Häfensenatorin und Wirtschaftsförderer wollen den Hafentrumpf ziehen: Wenn Offshore-Windparks wieder abgebaut werden, will sich Bremerhaven als Anlaufhafen anbieten. Selbst wenn sich die ersten Häfen schon auf den Weg gemacht haben, sei dieses Geschäft noch nicht verteilt, sagen Experten. Bremerhaven dürfe sich deshalb durchaus Chancen ausrechnen. Dass viele Spielregeln noch nicht feststehen, erschwert allerdings die Vorbereitung.
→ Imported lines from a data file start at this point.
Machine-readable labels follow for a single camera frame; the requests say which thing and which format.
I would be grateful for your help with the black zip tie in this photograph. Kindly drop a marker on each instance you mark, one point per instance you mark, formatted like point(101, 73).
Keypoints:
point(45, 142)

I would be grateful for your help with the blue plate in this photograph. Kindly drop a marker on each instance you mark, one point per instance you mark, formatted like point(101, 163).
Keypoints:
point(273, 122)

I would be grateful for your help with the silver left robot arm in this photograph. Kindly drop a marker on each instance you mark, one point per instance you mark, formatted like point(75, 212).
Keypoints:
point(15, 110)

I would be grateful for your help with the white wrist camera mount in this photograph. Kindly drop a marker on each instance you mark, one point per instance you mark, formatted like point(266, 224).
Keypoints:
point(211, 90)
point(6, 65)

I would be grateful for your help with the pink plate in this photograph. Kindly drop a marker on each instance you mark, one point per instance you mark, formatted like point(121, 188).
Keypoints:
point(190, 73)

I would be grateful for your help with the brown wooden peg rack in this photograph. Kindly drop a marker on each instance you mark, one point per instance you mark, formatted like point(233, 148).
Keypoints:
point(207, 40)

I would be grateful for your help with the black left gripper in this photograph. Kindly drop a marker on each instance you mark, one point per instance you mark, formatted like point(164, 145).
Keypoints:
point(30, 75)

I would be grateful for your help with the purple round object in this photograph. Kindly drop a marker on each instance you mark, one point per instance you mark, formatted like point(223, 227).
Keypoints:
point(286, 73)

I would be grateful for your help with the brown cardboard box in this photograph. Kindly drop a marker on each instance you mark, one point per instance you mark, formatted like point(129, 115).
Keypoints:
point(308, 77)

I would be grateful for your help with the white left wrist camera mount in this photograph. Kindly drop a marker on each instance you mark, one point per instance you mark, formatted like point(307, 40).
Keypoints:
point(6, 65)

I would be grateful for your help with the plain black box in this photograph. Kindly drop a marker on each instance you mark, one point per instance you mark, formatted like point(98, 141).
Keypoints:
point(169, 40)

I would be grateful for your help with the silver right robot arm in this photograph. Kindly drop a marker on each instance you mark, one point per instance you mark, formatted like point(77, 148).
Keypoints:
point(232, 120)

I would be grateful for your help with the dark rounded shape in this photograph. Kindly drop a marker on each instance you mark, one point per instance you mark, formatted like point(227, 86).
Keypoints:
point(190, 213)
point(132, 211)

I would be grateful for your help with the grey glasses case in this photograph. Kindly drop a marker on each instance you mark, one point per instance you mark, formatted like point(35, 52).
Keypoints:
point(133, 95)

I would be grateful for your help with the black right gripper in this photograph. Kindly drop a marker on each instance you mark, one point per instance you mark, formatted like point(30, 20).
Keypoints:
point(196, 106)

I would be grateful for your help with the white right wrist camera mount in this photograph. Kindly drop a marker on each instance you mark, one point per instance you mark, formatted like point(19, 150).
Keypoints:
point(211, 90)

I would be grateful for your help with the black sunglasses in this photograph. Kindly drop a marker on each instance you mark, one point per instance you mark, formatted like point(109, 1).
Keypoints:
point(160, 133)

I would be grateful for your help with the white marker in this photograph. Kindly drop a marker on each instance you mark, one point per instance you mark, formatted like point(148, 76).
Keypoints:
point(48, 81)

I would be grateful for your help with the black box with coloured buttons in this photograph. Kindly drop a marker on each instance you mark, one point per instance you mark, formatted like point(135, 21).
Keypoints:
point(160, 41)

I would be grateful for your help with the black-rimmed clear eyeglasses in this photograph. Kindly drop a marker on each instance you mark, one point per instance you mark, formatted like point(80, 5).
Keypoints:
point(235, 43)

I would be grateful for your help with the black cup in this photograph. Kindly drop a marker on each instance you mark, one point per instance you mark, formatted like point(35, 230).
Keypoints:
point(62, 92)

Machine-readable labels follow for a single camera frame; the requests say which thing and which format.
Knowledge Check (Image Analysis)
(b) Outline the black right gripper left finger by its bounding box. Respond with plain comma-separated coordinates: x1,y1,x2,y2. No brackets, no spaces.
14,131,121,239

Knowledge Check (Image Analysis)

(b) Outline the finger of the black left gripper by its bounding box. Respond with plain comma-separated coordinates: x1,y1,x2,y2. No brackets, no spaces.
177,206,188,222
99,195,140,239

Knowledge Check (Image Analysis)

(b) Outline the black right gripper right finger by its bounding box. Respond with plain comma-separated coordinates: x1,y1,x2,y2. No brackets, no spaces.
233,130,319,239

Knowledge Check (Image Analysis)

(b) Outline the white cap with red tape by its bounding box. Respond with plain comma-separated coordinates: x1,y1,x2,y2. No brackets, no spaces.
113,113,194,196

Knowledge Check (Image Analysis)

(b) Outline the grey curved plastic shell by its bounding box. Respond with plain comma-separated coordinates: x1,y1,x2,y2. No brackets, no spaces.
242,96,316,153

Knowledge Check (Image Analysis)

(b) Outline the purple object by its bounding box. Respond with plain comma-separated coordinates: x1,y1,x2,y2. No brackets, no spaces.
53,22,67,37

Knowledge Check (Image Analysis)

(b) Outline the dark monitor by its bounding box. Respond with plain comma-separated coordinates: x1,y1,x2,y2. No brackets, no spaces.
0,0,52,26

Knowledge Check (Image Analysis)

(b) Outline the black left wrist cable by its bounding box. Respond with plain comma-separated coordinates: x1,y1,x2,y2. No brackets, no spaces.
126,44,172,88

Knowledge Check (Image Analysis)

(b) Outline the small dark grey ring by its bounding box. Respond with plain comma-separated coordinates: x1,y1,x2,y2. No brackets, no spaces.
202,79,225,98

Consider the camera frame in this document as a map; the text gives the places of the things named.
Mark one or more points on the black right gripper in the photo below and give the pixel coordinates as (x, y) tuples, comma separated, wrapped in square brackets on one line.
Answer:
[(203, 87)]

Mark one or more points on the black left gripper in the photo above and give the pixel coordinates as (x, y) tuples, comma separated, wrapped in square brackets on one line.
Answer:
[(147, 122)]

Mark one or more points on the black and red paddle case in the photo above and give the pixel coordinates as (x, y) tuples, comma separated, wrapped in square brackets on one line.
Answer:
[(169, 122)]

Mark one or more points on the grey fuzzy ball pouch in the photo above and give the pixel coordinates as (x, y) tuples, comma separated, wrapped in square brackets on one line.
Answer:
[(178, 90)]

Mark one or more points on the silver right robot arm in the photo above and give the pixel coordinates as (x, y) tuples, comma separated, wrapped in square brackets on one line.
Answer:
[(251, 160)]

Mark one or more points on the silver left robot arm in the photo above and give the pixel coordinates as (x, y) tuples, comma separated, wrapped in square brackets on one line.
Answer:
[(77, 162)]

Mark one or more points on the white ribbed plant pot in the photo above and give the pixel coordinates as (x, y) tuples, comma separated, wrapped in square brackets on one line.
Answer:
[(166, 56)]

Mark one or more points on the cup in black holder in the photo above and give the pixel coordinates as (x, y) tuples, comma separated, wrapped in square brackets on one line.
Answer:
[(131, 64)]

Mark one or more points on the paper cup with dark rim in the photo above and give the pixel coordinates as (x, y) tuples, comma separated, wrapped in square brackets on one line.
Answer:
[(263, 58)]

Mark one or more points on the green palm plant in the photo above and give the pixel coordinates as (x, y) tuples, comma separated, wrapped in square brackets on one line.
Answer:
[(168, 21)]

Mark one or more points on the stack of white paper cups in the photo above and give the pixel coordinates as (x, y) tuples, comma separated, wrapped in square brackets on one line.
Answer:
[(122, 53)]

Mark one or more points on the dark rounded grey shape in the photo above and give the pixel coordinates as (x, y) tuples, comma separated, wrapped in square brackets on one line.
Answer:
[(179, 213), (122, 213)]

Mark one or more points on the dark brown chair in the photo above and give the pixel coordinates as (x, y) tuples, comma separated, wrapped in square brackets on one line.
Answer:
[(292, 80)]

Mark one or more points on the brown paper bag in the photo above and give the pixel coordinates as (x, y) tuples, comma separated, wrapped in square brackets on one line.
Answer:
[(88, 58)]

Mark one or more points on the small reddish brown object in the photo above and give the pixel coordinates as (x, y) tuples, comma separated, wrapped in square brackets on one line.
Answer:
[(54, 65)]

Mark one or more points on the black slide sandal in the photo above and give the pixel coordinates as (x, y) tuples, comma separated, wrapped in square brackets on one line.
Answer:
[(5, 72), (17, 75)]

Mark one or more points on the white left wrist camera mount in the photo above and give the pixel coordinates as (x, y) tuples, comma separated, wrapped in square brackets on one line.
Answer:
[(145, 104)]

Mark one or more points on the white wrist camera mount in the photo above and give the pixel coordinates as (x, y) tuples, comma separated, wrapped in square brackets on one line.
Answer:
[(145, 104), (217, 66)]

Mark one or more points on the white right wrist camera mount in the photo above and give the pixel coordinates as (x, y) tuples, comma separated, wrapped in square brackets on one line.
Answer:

Ein Beispiel: Mit welchen Schiffen werden die großen, schweren Bauteile demontierter Windenergieanlagen an Land gebracht? Mit den großen Errichterschiffen, wie sie die Bremerhavener aus der Aufbauphase kennen, oder vielleicht mit von Schleppern gezogenen Bargen? Anders ausgedrückt: Ist ein Liegeplatz am Strom erforderlich, bietet sich die ABC-Halbinsel im Bremerhavener Nordhafen an, oder passt dieser Schwerlasttransport durch die Doppelschleuse, um den Labradorhafen oder den Fischereihafen II zu erreichen?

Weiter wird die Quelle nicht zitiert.